Pertama , pertanyaan tersebut tetap tidak terjawab. Akhirnya, bagaimana sistem itu
sebenarnya beroperasi? Kedua , pertanyaan Nuraini Juliastuti tampaknya mengandung dua
premis pernyataan yang belum terbukti, yaitu adanya arus informasi yang bersifat satu arah dan
adanya dampak media massa yang cukup berarti terhadap publik.
Sebagian besar pakar cultural studies selama ini masih melihat konsumsi media massa
sebagai proses penciptaan budaya yang berkaitan dengan kuasa (Ang 1999) dan mengandung
bahaya hegemoni Barat (Hepp 1999). Walaupun demikian, suatu perubahan dalam pengertian
cultural studies terhadap media massa sudah terlihat. Douglas Kellner misalnya menuntut
pendekatan metateoretis dan multiperspektifis dalam menganalisis proses penyampaian pesan
media (Kellner 1999).
Demikian juga pakar-pakar sosiologi yang memanfaatkan potensi teori sistem sosial
pasca-Talcott Parsons. Proses penyampaian pesan dalam ilmu komunikasi kini dipandang
sebagai proses yang dinamis dan transaksional. Artinya, khalayak juga aktif dalam proses
tersebut. Publik tidak tinggal diam dan menerima pesan-pesan media massa begitu saja,
melainkan paling tidak memilih pesan yang layak diterima. Sebaliknya, media juga sangat
tergantung pada nilai-nilai kultural masyarakat pada umumnya.
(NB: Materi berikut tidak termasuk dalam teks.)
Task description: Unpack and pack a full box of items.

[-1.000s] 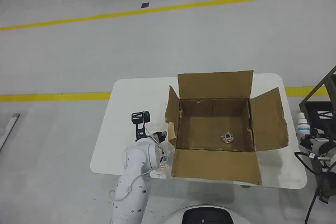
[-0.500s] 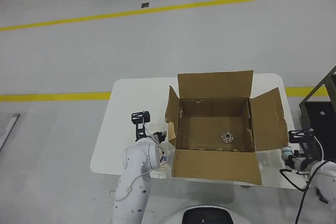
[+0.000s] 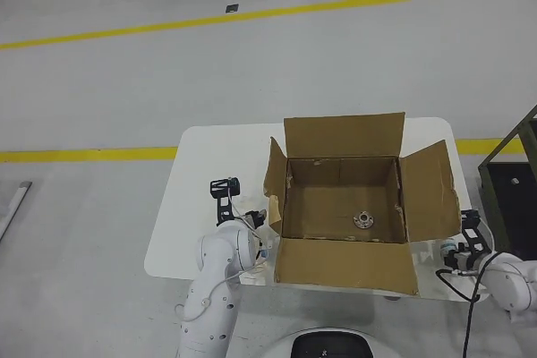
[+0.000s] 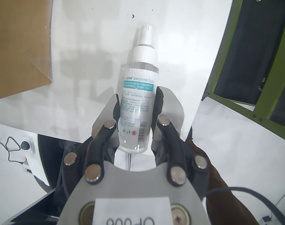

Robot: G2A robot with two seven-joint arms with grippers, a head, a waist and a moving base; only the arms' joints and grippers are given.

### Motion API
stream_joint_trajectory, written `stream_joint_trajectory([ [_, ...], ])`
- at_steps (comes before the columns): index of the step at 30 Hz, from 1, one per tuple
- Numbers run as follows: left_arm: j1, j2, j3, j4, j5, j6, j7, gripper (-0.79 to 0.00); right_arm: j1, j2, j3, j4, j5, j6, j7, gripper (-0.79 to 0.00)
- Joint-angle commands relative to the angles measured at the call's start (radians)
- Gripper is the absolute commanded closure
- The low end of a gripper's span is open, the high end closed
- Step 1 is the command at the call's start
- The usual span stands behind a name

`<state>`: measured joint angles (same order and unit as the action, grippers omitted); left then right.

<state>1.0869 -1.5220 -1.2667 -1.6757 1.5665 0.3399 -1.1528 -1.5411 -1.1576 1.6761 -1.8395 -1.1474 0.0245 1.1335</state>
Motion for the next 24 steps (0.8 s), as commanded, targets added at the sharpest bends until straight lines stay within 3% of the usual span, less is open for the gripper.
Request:
stream_joint_trajectory([
  [1,0.000,0.000,0.000,0.000,0.000,0.000,0.000,-0.785,0.004,0.001,-0.001,0.006,-0.002,0.000,0.004,-0.326],
  [10,0.000,0.000,0.000,0.000,0.000,0.000,0.000,-0.785,0.008,0.005,0.018,-0.027,0.005,0.009,0.007,-0.369],
  [16,0.000,0.000,0.000,0.000,0.000,0.000,0.000,-0.785,-0.034,0.010,0.141,-0.198,-0.012,0.078,-0.048,-0.376],
  [18,0.000,0.000,0.000,0.000,0.000,0.000,0.000,-0.785,-0.057,0.009,0.182,-0.251,-0.011,0.104,-0.072,-0.326],
  [21,0.000,0.000,0.000,0.000,0.000,0.000,0.000,-0.785,-0.075,0.006,0.230,-0.325,0.036,0.123,-0.130,0.000],
  [24,0.000,0.000,0.000,0.000,0.000,0.000,0.000,-0.785,-0.076,0.007,0.254,-0.400,0.042,0.098,-0.173,0.000],
])
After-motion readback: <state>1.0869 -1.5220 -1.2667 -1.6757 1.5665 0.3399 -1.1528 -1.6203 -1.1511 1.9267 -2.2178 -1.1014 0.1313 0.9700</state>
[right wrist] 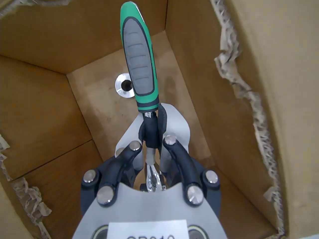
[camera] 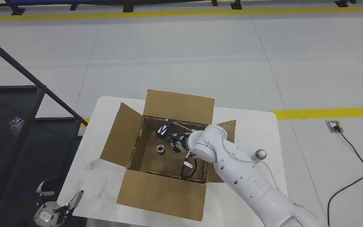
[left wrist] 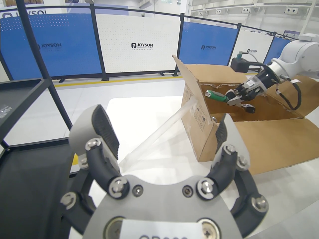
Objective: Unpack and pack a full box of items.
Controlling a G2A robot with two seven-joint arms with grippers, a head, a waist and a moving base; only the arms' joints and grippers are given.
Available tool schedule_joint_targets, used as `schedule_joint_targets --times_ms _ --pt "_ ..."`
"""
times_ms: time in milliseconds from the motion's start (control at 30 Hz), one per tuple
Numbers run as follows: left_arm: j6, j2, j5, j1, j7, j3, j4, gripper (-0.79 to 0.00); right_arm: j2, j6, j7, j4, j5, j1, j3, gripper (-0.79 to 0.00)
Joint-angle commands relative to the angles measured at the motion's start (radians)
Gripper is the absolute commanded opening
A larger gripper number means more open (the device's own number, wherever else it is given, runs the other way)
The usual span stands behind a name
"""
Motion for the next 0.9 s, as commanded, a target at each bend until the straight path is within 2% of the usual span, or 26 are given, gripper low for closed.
schedule_joint_targets --times_ms 0,300,433,500,633,867 --pt "0.0 0.0 0.0 0.0 0.0 0.0 0.0 0.0 -0.017 -0.01 0.002 0.063 0.025 0.025 -0.022 -0.785" --pt "0.0 0.0 0.0 0.0 0.0 0.0 0.0 0.0 -0.101 0.035 0.046 0.265 0.047 0.119 -0.117 -0.785" --pt "0.0 0.0 0.0 0.0 0.0 0.0 0.0 0.0 -0.13 0.021 0.028 0.334 0.065 0.144 -0.134 -0.693" --pt "0.0 0.0 0.0 0.0 0.0 0.0 0.0 0.0 -0.142 0.012 0.018 0.364 0.072 0.153 -0.14 -0.616" --pt "0.0 0.0 0.0 0.0 0.0 0.0 0.0 0.0 -0.162 0.0 0.0 0.416 0.079 0.169 -0.148 -0.573" --pt "0.0 0.0 0.0 0.0 0.0 0.0 0.0 0.0 -0.183 0.002 -0.041 0.463 0.076 0.186 -0.151 -0.566"
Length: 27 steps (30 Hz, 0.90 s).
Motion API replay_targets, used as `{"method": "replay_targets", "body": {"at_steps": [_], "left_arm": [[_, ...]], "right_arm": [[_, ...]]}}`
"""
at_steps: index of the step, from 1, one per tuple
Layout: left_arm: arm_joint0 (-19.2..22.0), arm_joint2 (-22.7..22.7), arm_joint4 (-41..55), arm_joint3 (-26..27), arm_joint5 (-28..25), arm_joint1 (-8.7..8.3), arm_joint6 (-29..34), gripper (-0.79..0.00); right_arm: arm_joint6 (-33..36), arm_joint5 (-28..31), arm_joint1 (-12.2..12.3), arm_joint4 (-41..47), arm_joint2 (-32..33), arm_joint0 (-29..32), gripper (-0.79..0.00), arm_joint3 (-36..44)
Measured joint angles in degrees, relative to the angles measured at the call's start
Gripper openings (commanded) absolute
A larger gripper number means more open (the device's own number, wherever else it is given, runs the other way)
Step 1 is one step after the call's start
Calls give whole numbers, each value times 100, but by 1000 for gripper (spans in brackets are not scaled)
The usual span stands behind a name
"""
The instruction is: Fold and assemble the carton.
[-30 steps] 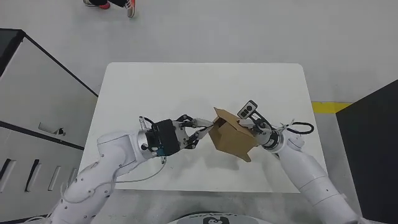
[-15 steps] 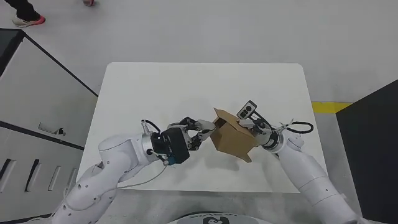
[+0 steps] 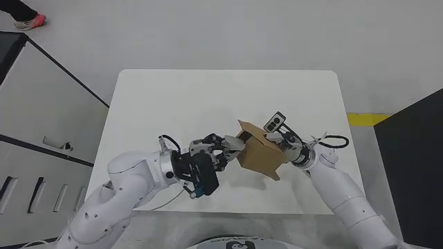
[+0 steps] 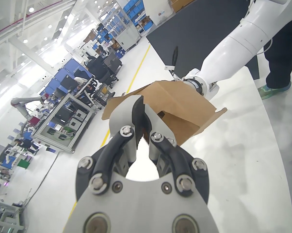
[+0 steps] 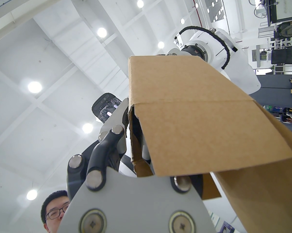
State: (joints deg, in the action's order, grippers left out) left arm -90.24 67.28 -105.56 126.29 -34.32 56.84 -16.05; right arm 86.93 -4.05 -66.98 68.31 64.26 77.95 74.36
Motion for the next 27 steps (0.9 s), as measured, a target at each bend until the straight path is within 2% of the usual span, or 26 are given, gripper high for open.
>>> {"method": "replay_targets", "body": {"at_steps": [5,10,21,27], "left_arm": [[137,-262,-236,36,39,29,344,-785],[226,-367,-256,33,80,46,405,-785],[154,-145,-234,78,166,10,226,-785],[140,-153,-322,79,253,10,392,-785]], "right_arm": [[0,0,0,0,0,0,-785,0],[0,0,0,0,0,0,-785,0],[0,0,0,0,0,0,-785,0],[0,0,0,0,0,0,-785,0]]}}
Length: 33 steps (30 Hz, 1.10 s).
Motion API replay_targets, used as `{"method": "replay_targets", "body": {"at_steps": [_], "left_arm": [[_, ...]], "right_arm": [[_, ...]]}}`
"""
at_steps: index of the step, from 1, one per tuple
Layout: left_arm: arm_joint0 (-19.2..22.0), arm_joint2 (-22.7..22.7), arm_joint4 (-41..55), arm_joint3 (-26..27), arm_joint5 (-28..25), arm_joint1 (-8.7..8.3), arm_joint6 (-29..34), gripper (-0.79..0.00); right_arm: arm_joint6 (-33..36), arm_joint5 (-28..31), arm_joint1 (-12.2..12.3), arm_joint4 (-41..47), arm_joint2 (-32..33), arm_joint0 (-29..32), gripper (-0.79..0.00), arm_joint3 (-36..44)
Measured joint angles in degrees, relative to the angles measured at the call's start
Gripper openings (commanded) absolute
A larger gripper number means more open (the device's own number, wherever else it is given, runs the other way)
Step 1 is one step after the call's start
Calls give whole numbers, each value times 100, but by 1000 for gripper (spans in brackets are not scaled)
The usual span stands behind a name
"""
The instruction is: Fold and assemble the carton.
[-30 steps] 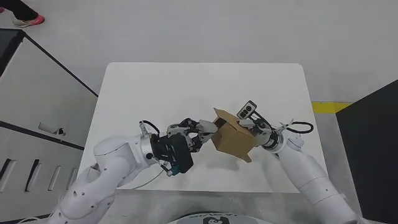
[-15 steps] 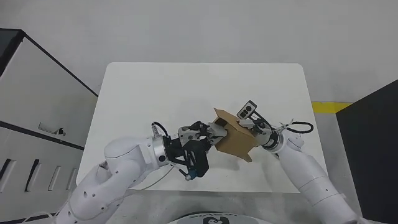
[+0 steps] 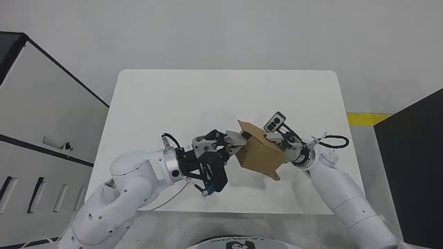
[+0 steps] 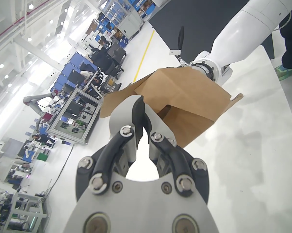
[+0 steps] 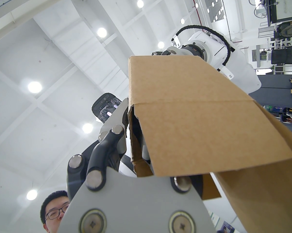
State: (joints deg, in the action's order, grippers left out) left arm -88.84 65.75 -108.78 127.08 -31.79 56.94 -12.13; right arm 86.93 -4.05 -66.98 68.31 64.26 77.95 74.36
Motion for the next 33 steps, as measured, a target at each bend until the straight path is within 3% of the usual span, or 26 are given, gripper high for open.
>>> {"method": "replay_targets", "body": {"at_steps": [33], "left_arm": [[277,-440,-91,-214,-110,43,122,-785]], "right_arm": [[0,0,0,0,0,0,-785,0]]}}
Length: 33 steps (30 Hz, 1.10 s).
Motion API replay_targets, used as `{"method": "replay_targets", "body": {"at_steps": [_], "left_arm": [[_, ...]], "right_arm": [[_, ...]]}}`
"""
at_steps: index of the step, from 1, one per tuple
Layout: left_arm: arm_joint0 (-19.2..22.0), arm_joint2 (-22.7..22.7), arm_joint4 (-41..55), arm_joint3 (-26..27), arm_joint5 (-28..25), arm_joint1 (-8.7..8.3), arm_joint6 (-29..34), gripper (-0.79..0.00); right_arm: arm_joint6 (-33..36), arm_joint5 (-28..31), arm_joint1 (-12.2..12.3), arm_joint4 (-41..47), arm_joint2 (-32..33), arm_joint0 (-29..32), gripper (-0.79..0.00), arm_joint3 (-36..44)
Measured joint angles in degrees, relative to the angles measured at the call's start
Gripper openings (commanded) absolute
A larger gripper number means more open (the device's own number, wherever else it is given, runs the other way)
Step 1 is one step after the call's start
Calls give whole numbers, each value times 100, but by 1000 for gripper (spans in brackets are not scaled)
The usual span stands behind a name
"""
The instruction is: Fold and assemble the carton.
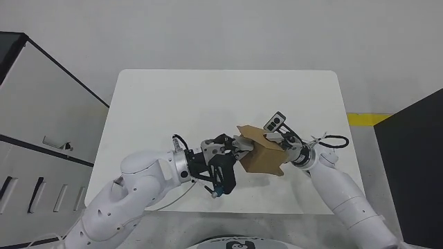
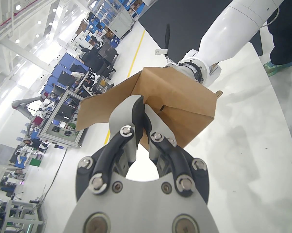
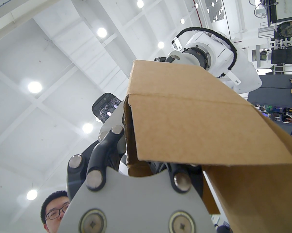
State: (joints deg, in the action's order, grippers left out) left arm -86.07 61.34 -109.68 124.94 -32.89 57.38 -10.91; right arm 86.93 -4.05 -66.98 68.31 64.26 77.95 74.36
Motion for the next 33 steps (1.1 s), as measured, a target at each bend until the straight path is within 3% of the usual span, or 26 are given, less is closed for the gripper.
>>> {"method": "replay_targets", "body": {"at_steps": [16,26,33], "left_arm": [[-167,168,45,71,43,-37,-54,-785],[-37,-54,25,-23,-12,-9,-3,-785],[-55,50,81,23,60,-17,34,-785]], "right_arm": [[0,0,0,0,0,0,-785,0],[0,0,0,0,0,0,-785,0],[0,0,0,0,0,0,-785,0]]}}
Bila kita mau menyalahkan media massa atas perkembangan masyarakat yang tidak
memuaskan itu, seharusnya kita membuktikan bahwa ada kenyataan murni yang bersifat
universal ( the truth out there ), dan kita sebagai individu dapat mengamatinya dengan hasil yang
sama. Akan tetapi, apa yang kita alami sebagai realitas itu hanya merupakan hasil konstruksi atau
kognisi kita sendiri yang berdasarkan pengamatan atas realitas. Tentunya, ‘kenyataan’ Anda
berbeda dengan ‘kenyataan’ saya walaupun kita mengamati realitas murni. Kesimpulan kita
berbeda karena cara pengamatan yang dipakai tidak sama (Luhmann 1990).
Dengan demikian muncul pertanyaan, apakah layak bila kita sebagai ilmuwan menuntut media
massa untuk mengkonstruksi realitas dengan cara pengamatan kita? Tentu tidak! Seorang
peneliti mengamati realitas sosial dengan maksud mendapatkan kebenaran. Seorang wartawan
mengamati realitas dengan maksud membuat berita yang relevan dan informatif buat
pembacanya.
Walaupun demikian, kita sebagai peneliti tetap dapat meneliti dan terus mengkritik media
massa. Akan tetapi, bila kita memanfaatkan pendekatan ontologis dan normatif dalam analisis
media, maka posisi ilmu komunikasi atau sosiologi pada umumnya akan berada dalam posisi
yang lemah. Kita perlu melihat media massa sebagai bagian dari masyarakat kita. Jangan kita
bertanya seberapa parah pemberitaan di media massa kita masa kini. Melainkan bertanya, faktor-
faktor apa yang memungkinkan penampakan media yang kurang memuaskan.